■ **PROBLEM**
Your task is to copy the lines of the data below from the line holding "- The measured" through the line holding "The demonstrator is", inclusive, exactly and with nothing added.

■ **COLLECTED DATA**
★ ★ ★ ★ ★ ★ ★

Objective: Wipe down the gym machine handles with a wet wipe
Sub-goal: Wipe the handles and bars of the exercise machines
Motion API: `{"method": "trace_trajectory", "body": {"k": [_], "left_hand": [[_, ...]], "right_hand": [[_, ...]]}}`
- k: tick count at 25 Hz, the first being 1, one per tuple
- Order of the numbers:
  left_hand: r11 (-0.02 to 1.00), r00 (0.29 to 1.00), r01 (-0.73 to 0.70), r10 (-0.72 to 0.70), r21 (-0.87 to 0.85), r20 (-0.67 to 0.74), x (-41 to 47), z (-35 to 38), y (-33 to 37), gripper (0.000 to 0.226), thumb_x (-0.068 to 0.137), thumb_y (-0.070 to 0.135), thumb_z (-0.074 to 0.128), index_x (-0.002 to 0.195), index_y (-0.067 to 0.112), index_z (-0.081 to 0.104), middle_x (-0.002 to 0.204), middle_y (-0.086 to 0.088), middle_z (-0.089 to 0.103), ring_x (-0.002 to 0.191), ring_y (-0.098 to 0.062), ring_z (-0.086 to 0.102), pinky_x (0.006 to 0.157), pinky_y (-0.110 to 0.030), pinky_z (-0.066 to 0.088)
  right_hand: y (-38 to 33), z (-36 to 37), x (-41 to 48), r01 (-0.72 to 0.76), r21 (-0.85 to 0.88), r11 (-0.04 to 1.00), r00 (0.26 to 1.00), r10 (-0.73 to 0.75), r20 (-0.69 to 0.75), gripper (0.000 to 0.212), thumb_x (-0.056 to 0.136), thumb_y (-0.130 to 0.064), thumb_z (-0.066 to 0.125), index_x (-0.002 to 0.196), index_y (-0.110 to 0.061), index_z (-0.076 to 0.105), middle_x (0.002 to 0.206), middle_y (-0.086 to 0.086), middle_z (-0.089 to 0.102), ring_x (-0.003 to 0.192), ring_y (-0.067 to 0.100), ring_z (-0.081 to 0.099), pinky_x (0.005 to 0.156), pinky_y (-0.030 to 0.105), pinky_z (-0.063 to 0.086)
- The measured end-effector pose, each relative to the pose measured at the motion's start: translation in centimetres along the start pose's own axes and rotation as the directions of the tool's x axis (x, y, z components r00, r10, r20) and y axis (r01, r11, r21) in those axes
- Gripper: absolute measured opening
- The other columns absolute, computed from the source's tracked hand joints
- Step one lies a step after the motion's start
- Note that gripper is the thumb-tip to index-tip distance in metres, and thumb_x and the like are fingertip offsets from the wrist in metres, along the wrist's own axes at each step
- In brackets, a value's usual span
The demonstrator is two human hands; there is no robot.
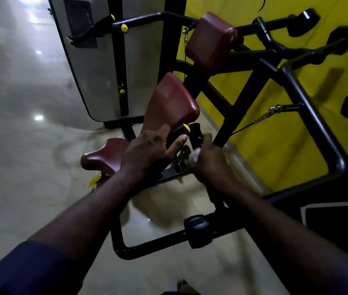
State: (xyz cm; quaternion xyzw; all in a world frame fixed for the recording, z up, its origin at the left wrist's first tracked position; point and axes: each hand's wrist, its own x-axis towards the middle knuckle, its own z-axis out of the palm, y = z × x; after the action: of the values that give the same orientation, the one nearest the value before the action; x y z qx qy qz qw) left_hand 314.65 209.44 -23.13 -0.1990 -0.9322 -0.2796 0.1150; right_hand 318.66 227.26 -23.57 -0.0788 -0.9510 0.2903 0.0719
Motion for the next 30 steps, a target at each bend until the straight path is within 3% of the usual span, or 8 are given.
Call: {"method": "trace_trajectory", "body": {"k": [8,12,15,19,22,25,28,30], "left_hand": [[0.996,0.997,-0.065,0.062,-0.06,-0.043,-0.4,-0.2,0.0,0.046,0.099,0.074,0.033,0.093,0.029,0.038,0.09,-0.018,0.07,0.084,-0.043,0.07,0.064,-0.038,0.044],[0.999,0.993,-0.044,0.046,0.026,-0.105,-0.9,0.0,0.5,0.054,0.101,0.072,0.032,0.102,0.021,0.05,0.09,-0.018,0.071,0.082,-0.043,0.071,0.063,-0.039,0.042],[0.998,0.99,-0.032,0.039,0.052,-0.136,-1.2,0.2,0.9,0.055,0.102,0.071,0.032,0.101,0.019,0.05,0.086,-0.016,0.069,0.076,-0.042,0.071,0.059,-0.038,0.042],[0.998,0.992,-0.001,0.009,0.068,-0.124,-1.2,0.1,1.1,0.056,0.103,0.07,0.034,0.104,0.018,0.052,0.089,-0.017,0.07,0.081,-0.042,0.07,0.062,-0.036,0.037],[0.998,0.993,0.023,-0.015,0.062,-0.12,-1.3,0.0,1.7,0.057,0.101,0.072,0.034,0.104,0.018,0.052,0.091,-0.015,0.07,0.084,-0.041,0.07,0.064,-0.037,0.038],[0.994,0.991,0.049,-0.035,0.1,-0.132,-1.3,0.0,1.9,0.057,0.1,0.072,0.035,0.107,0.02,0.055,0.094,-0.014,0.071,0.089,-0.041,0.07,0.065,-0.036,0.038],[0.988,0.985,0.09,-0.07,0.126,-0.155,-1.4,0.1,2.6,0.052,0.101,0.068,0.042,0.112,0.02,0.06,0.096,-0.015,0.072,0.091,-0.042,0.069,0.066,-0.035,0.037],[0.981,0.98,0.105,-0.074,0.164,-0.186,-1.4,0.3,2.7,0.047,0.102,0.064,0.046,0.107,0.019,0.06,0.09,-0.015,0.071,0.086,-0.041,0.069,0.065,-0.035,0.038]], "right_hand": [[-2.2,-2.6,0.8,-0.375,0.53,0.761,0.901,0.164,0.402,0.032,0.094,-0.019,0.075,0.082,-0.019,0.046,0.059,0.0,0.054,0.044,0.011,0.054,0.043,0.026,0.043],[1.7,-1.7,-5.4,-0.272,0.093,0.958,0.932,0.237,0.275,0.043,0.081,-0.01,0.083,0.07,-0.02,0.043,0.055,-0.005,0.055,0.05,0.017,0.059,0.048,0.038,0.05],[2.6,-0.5,-8.3,-0.114,-0.46,0.881,0.98,0.177,0.095,0.043,0.088,-0.014,0.067,0.12,-0.012,0.038,0.092,-0.002,0.069,0.083,0.028,0.07,0.066,0.033,0.043],[3.0,-1.2,-7.3,-0.079,-0.336,0.938,0.976,0.142,0.165,0.052,0.086,-0.023,0.075,0.122,-0.007,0.041,0.091,-0.007,0.067,0.086,0.02,0.068,0.071,0.032,0.044],[3.6,-4.2,-4.6,-0.185,0.035,0.982,0.799,0.13,0.588,0.039,0.078,-0.025,0.091,0.089,0.002,0.065,0.071,-0.01,0.068,0.066,0.0,0.058,0.069,0.022,0.045],[3.5,-6.5,-2.7,-0.291,0.091,0.952,0.486,0.065,0.872,0.029,0.084,-0.012,0.084,0.108,0.001,0.073,0.08,-0.002,0.076,0.073,0.002,0.069,0.062,0.014,0.05],[4.2,-4.9,-3.7,-0.05,-0.122,0.991,0.733,0.119,0.67,0.039,0.083,-0.026,0.084,0.106,-0.004,0.06,0.074,-0.004,0.064,0.067,0.011,0.064,0.06,0.025,0.043],[4.6,-3.1,-6.5,0.176,-0.38,0.908,0.899,0.009,0.439,0.078,0.092,-0.035,0.066,0.148,0.001,0.025,0.106,0.009,0.068,0.092,0.028,0.07,0.07,0.034,0.043]]}}
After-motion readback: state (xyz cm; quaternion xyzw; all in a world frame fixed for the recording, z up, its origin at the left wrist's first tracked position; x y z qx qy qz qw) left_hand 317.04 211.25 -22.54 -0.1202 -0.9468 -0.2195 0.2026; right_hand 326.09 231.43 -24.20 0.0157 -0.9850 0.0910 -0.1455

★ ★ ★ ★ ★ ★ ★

■ **RESULT OF THIS TASK**
- The measured end-effector pose, each relative to the pose measured at the motion's start: translation in centimetres along the start pose's own axes and rotation as the directions of the tool's x axis (x, y, z components r00, r10, r20) and y axis (r01, r11, r21) in those axes
- Gripper: absolute measured opening
- The other columns absolute, computed from the source's tracked hand joints
- Step one lies a step after the motion's start
- Note that gripper is the thumb-tip to index-tip distance in metres, and thumb_x and the like are fingertip offsets from the wrist in metres, along the wrist's own axes at each step
- In brackets, a value's usual span
The demonstrator is two human hands; there is no robot.

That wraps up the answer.